The paper studies the usual online convex optimization framework with the additional twist that the algorithm can predict a point outside of the decision set. The decision set is specified by a set of convex constraints g_i(x) <= 0, i=1,2,...,m. The goal of the algorithm is to achieve small regret with respect to the best point the decision set and at the same time achieve small sum of constraint violations. A constraint violation is penalized with the square, (g_i(x))^2. The motivation for this somewhat artificial looking problem is to avoid projections to the decision set in every round, which would be otherwise required. The paper attacks the problem via Lagrangian relaxation. The resulting algorithm is primal-dual algorithm that operates both on primal variables as well the Lagrangian variables. The resulting algorithm is an algorithm similar to subgradient descent that at the same time adjusts the Lagrangian variables.

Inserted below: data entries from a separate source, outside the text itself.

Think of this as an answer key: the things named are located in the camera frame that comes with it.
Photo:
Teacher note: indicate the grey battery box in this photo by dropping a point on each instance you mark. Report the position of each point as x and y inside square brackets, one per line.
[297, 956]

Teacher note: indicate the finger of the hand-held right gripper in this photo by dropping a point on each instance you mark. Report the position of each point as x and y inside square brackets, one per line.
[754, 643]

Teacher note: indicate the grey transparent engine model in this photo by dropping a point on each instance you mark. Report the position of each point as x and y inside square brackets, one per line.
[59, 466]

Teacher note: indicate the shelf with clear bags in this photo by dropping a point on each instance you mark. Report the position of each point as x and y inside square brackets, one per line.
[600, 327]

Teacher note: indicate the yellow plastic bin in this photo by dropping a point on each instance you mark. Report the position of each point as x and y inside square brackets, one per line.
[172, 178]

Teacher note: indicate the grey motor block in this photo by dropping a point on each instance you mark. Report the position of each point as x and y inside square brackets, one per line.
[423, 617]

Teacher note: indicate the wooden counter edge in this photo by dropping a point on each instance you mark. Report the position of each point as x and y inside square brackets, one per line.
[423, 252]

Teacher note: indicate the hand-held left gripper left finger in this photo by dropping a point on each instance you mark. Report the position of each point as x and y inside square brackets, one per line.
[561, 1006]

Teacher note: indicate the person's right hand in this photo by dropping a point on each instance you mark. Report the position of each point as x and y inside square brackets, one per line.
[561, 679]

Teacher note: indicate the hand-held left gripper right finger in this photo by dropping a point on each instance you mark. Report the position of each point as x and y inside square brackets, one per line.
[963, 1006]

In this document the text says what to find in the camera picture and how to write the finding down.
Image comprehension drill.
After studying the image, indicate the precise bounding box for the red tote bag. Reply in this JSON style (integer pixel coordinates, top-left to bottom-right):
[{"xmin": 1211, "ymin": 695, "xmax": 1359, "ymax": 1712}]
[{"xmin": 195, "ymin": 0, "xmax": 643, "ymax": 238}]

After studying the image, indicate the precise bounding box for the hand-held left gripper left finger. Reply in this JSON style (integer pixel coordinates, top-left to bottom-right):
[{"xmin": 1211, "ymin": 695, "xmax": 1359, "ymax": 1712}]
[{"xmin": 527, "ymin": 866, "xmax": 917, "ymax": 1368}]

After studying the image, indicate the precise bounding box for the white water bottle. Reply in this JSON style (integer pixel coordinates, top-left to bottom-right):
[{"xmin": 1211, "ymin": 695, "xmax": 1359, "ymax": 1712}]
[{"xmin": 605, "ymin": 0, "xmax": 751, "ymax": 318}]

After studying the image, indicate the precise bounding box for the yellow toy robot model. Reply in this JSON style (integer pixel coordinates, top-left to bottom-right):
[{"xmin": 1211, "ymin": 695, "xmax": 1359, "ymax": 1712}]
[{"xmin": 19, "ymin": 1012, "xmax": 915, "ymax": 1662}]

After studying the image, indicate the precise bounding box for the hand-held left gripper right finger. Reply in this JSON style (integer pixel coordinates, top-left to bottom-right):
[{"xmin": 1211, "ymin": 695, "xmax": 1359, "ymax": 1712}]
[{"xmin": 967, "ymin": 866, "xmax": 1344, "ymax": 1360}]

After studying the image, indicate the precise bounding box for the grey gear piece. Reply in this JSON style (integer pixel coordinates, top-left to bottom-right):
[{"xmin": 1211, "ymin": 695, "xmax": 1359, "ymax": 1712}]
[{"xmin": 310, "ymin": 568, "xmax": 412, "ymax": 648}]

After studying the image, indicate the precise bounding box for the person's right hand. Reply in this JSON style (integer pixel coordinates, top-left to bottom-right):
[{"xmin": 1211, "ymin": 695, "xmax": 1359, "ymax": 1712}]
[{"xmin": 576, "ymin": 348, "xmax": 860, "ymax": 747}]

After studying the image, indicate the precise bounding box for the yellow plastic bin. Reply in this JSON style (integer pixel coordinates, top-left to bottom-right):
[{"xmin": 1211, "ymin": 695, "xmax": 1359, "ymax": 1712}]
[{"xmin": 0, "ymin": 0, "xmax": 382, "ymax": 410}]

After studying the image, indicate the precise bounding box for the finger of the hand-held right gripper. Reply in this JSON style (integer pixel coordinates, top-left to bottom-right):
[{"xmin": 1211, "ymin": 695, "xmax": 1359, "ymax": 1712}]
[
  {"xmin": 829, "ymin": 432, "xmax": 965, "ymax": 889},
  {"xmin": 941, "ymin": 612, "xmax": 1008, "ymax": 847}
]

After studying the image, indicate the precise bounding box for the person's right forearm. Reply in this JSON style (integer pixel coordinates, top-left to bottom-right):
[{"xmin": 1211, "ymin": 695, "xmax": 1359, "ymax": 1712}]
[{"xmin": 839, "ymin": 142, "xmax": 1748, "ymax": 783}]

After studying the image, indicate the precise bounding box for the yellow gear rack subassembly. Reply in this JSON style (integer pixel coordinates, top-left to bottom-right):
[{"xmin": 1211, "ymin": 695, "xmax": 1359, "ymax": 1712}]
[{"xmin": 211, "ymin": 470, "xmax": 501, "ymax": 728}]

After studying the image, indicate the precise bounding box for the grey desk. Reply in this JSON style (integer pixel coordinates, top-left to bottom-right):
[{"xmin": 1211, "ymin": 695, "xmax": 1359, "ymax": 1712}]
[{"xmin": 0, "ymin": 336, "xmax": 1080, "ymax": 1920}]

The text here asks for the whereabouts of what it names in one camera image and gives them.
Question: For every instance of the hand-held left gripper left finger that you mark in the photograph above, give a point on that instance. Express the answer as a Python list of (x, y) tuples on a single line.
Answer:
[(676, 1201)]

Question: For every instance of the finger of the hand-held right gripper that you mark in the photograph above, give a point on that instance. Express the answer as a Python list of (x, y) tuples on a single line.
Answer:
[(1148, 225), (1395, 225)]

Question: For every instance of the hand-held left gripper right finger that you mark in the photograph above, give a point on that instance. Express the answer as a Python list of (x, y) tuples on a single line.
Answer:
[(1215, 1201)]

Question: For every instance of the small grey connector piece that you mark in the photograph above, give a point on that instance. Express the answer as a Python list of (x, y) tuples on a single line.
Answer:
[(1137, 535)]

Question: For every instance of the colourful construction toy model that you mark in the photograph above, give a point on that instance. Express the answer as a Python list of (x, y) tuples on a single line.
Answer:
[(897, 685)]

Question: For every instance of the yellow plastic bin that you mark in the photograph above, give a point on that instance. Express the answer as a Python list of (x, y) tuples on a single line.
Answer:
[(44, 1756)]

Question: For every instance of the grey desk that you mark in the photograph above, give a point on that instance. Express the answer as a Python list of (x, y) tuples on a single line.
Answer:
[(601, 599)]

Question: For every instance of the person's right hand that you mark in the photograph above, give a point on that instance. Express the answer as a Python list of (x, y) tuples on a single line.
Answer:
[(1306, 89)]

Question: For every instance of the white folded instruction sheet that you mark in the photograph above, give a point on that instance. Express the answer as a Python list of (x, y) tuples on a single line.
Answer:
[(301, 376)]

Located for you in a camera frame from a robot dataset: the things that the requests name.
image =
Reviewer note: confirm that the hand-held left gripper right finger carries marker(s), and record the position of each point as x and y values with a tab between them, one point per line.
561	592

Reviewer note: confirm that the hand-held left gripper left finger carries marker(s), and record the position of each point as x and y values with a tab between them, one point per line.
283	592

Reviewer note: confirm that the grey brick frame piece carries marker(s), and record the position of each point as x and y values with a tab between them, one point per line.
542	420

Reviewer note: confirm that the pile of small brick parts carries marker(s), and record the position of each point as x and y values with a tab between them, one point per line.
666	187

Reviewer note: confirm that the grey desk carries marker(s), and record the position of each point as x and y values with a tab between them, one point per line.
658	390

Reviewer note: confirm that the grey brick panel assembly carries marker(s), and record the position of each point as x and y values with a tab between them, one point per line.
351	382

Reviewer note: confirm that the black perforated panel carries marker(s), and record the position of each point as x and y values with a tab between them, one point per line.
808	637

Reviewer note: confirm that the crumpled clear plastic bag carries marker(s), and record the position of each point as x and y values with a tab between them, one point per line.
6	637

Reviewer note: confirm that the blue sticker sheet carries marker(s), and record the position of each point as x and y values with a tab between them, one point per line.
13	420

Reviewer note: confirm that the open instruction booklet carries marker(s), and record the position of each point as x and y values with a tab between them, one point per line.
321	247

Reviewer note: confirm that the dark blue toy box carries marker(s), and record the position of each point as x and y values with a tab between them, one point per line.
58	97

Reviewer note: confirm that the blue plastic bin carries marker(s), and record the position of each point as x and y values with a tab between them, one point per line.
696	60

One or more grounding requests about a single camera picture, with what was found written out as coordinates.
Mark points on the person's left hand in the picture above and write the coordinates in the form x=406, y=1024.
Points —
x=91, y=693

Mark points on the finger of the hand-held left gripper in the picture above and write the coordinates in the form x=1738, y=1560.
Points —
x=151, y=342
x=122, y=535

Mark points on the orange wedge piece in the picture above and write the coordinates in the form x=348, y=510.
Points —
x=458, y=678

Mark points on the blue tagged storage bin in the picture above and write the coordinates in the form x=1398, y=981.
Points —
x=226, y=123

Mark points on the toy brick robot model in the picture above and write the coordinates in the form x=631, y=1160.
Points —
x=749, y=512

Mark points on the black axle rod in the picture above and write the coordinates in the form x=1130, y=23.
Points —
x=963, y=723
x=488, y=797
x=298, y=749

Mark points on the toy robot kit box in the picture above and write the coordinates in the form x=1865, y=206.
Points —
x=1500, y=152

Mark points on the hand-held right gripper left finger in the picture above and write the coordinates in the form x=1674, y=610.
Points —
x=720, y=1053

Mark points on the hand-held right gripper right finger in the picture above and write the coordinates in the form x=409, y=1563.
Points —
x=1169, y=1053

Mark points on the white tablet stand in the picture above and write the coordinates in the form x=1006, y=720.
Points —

The paper proves that the algorithm has O(sqrt(T)) regret and O(sqrt(T)) sum of constraint violations in the case when both the cost functions and functions specifying the constraints are (convex) and Lipchitz. In the case when the cost functions are strongly convex and constraints are Lipchitz, the proves O(log(T)) regret bound and a bound O(sqrt(log(T) * T)) on sum of constraint violations. --- Suggestions for improvement: 1) In the introduction (Lines 29-32) g(x_t) is used without first explaining that S is expressed as S = {x : g_i(x) <= 0, i=1,2,...,m}. This is confusing and the reader is left wondering where g comes from. 2) Use a different letters of the alphabet for the unit ball \mathbb{B} and the enlarged set \mathcal{B}; different fonts are not good enough distinction. I overlooked the definition of \mathcal{B} line 70 and was left wondering if it is a typo. 3) Line 102: max --> \max 4) Line 162: argmin --> \DeclareMathOperator{\argmin}{argmin} \argmin 5) Section 5.2. You have equality constraints in equation (11). Explain how did you transform them into inequality constraints.